● Activity
Give back the data exactly, with no images.

● Given material
-- -- --
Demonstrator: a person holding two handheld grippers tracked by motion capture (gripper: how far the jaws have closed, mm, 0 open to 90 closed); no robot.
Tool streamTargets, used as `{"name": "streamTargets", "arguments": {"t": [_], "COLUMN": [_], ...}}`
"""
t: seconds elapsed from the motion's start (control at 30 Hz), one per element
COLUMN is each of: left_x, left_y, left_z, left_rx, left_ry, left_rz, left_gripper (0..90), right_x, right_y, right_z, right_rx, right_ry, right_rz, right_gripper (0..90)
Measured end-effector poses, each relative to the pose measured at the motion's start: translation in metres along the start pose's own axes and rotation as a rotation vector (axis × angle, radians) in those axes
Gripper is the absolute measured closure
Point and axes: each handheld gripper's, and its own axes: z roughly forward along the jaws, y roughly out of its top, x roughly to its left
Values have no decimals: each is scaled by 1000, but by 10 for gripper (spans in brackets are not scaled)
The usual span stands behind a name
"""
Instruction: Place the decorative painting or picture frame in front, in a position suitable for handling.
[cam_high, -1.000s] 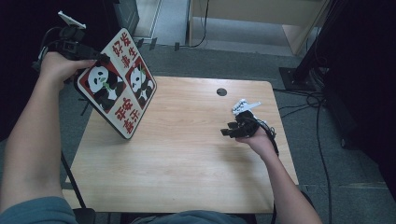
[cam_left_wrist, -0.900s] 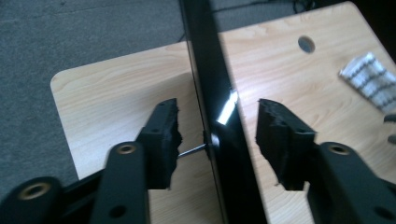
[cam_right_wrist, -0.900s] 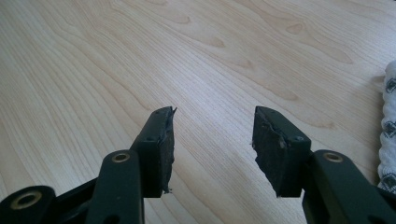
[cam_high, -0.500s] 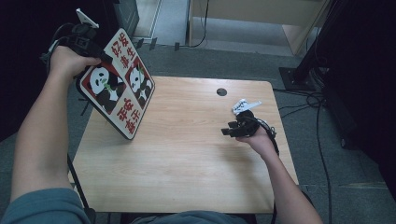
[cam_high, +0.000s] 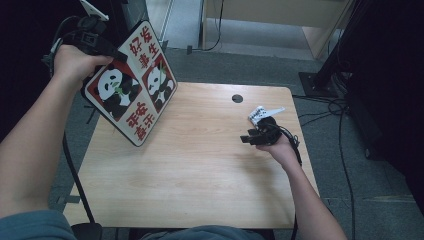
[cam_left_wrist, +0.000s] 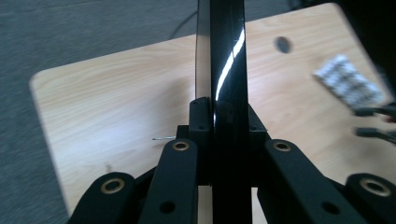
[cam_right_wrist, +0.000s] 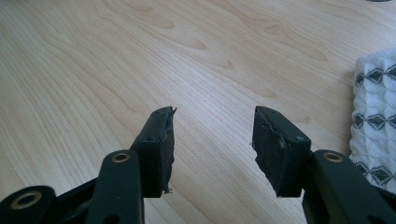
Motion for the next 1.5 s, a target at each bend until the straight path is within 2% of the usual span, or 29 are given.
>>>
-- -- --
● Task response
Demonstrator: a person holding two handheld grippers tracked by motion capture (gripper: how far the jaws have closed, mm, 0 open to 90 closed); no robot.
Tool streamTargets, used as `{"name": "streamTargets", "arguments": {"t": [_], "COLUMN": [_], ...}}`
"""
t: seconds elapsed from the motion's start (control at 30 Hz), one per element
COLUMN is each of: left_x, left_y, left_z, left_rx, left_ry, left_rz, left_gripper (0..90), right_x, right_y, right_z, right_rx, right_ry, right_rz, right_gripper (0..90)
Measured end-effector poses, each relative to the pose measured at the motion's start: translation in metres along the start pose's own axes and rotation as a rotation vector (axis × angle, radians) in those axes
Gripper is the absolute measured closure
Point and axes: each handheld gripper's, and its own axes: z roughly forward along the jaws, y roughly out of its top, x roughly to its left
Values have no decimals: each is scaled by 1000, but by 10 for gripper (spans in brackets are not scaled)
The usual span stands behind a name
"""
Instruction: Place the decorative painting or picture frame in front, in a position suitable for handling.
[cam_high, -1.000s] 
[cam_left_wrist, -0.900s] 
[cam_right_wrist, -0.900s] 
[cam_high, -0.500s] 
[cam_high, +0.000s] 
[cam_left_wrist, +0.000s] 
[cam_right_wrist, +0.000s] 
Motion for the next 1.5 s, a target at each bend until the straight path is within 2% of the usual span, or 29 are given.
>>>

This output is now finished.